The child sitting in a prosecutor’s office may also be from a affluent family but feel unloved by members of their family. The Defendant may be one of the first person’s in their life who has paid attention to the child and made them feel good or beautiful.
The child may also be uncooperative and not even recognize themselves as victims. While clutching their toy, the child may look at you with fear as they have been brainwashed into viewing law enforcement and adult service providers as their enemy. They believe that they must protect their exploiter and their commercial sexual enterprise as that is the only “family” the child has known.
And assuming that the child is cooperative and we have filed charges against the exploiter, we often see members of the public who do not understand that the child is a victim. Prosecutors have been known to be discussing a trafficking case with a defense counsel who will argue that we should know that our victim is a 'prostitute' at which point we will lean over, and looking them straight in the eye, point out that they should know that the child was only 12. But it is apparent that the attorney may never see this young survivor as just a victimized child.

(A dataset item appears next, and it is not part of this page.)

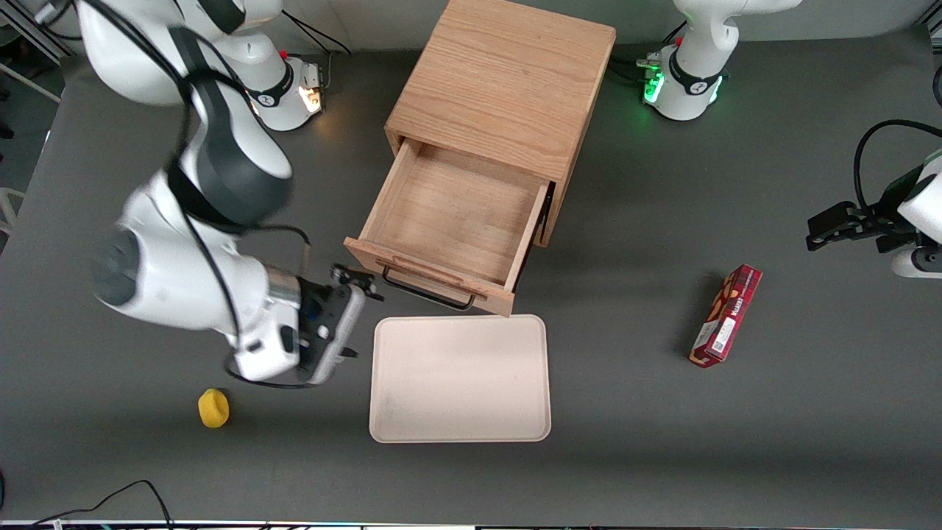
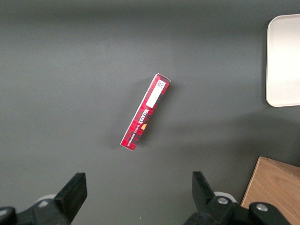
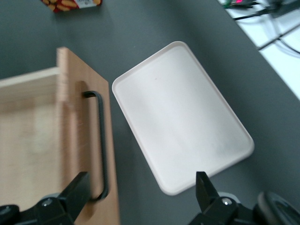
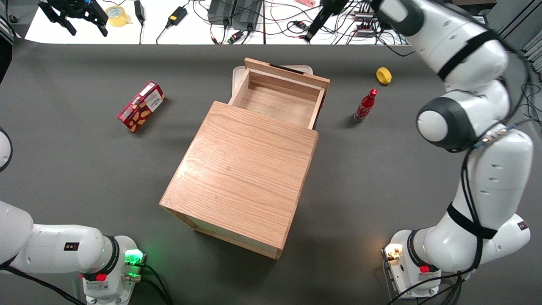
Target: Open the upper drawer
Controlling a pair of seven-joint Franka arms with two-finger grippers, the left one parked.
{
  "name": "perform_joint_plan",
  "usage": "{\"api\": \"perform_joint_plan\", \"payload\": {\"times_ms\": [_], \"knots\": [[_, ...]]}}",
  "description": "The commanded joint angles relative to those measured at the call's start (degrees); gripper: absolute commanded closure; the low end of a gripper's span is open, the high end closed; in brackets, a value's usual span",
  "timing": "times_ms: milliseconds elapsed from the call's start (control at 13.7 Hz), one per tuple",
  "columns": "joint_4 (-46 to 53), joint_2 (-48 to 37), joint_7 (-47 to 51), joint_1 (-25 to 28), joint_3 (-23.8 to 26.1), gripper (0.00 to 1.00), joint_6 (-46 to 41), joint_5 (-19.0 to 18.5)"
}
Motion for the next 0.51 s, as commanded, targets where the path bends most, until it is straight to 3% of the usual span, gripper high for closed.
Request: {"api": "perform_joint_plan", "payload": {"times_ms": [0,293,439], "knots": [[-3.96,-10.11,15.9,-0.22,-1.86,0.0,-8.24,-1.35],[-11.24,-20.83,31.06,-0.76,-11.32,0.0,-13.35,-1.1],[-13.7,-23.74,35.62,-0.5,-17.04,0.0,-25.26,-2.75]]}}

So we prepare for trial building our case by corroborating the victim where we can by gathering witnesses, motel records, phone records, computer records, photos, and medical records which may show prior injuries as well as DNA as it is common for exploiters to have sex with their victims. If we find the victim and exploiter’s DNA at the location where the child states the exploiter kept them, or on implements or tools, it can help prove physical or sexual abuse in our criminal case.
And once we are before a jury, we must be aware that potential jurors may also believe that they cannot trust the child as a witness as the juror believes that the juror would have gotten away or fought off the predator. Jurors do not understand the coercion, violence and fear that has resulted in a small injured child huddling in a chair in the corner of our office trying to find some safety in a otherwise dangerous world. The child is scared to testify in court, face their exploiter and “tell on” someone that they know has a gun or other weapon which they have used on the child repeatedly in the past. Finally, jurors may not understand the physical injuries which may have resulted in brain trauma or the emotional scars which will alter how a child reacts to events or how they even recall it. It is our job to educate the public and the jurors about what the child has endured and to appreciate the courage that it took the child to live through and survive such abuse.
And as a prosecutor, you also know that simply filing charges against these predators without providing additional services to the victim is not going to work. It is our job to try to get the child individual attention and special services or they will be victimized again. It is our job to perhaps be the first advocate that the child may have known and to do everything in our power to begin the healing process and path to recovery for the child. Our reward? That will always be a hug and a thank you from the child after the trial is over".